Task to complete: The lines from the start of the data through the line containing "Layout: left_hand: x" are to be reproduced exactly, both ends included.

-- -- --

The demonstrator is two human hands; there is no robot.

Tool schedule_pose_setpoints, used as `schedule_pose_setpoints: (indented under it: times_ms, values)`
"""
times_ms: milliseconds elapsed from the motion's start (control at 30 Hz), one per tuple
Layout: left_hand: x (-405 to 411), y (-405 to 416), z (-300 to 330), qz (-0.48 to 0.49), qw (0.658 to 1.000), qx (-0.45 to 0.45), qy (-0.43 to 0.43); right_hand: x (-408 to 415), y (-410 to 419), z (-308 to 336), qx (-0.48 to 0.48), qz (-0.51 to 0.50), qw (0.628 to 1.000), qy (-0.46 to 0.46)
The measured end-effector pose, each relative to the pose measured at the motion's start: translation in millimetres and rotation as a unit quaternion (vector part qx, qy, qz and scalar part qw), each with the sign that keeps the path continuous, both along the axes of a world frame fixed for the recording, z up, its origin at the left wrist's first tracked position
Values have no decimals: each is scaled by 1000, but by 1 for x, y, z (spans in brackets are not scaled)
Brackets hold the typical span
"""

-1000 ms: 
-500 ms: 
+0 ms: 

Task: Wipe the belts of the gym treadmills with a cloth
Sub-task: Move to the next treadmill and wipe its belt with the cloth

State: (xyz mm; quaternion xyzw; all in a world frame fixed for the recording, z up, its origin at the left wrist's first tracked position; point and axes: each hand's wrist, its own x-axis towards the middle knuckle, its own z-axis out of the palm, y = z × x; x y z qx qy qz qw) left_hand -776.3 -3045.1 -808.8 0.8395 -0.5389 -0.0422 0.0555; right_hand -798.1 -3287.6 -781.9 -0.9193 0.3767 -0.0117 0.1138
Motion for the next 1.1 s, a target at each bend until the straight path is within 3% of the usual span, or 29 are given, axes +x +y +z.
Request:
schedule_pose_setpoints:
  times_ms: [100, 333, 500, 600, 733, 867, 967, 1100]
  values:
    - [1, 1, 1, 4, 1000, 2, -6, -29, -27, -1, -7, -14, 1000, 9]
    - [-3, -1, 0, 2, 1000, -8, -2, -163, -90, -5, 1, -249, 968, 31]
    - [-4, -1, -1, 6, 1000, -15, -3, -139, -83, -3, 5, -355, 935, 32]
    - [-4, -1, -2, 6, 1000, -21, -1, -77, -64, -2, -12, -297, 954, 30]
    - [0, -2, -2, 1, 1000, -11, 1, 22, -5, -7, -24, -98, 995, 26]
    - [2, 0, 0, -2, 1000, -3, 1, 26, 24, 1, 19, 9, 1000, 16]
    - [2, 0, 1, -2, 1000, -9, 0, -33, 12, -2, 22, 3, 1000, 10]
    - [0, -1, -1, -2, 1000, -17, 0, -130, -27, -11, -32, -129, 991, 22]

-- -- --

Expected answer:
The demonstrator is two human hands; there is no robot.

Tool schedule_pose_setpoints, used as `schedule_pose_setpoints: (indented under it: times_ms, values)`
"""
times_ms: milliseconds elapsed from the motion's start (control at 30 Hz), one per tuple
Layout: left_hand: x (-405 to 411), y (-405 to 416), z (-300 to 330), qz (-0.48 to 0.49), qw (0.658 to 1.000), qx (-0.45 to 0.45), qy (-0.43 to 0.43); right_hand: x (-408 to 415), y (-410 to 419), z (-308 to 336), qx (-0.48 to 0.48), qz (-0.51 to 0.50), qw (0.628 to 1.000), qy (-0.46 to 0.46)

This output is finished.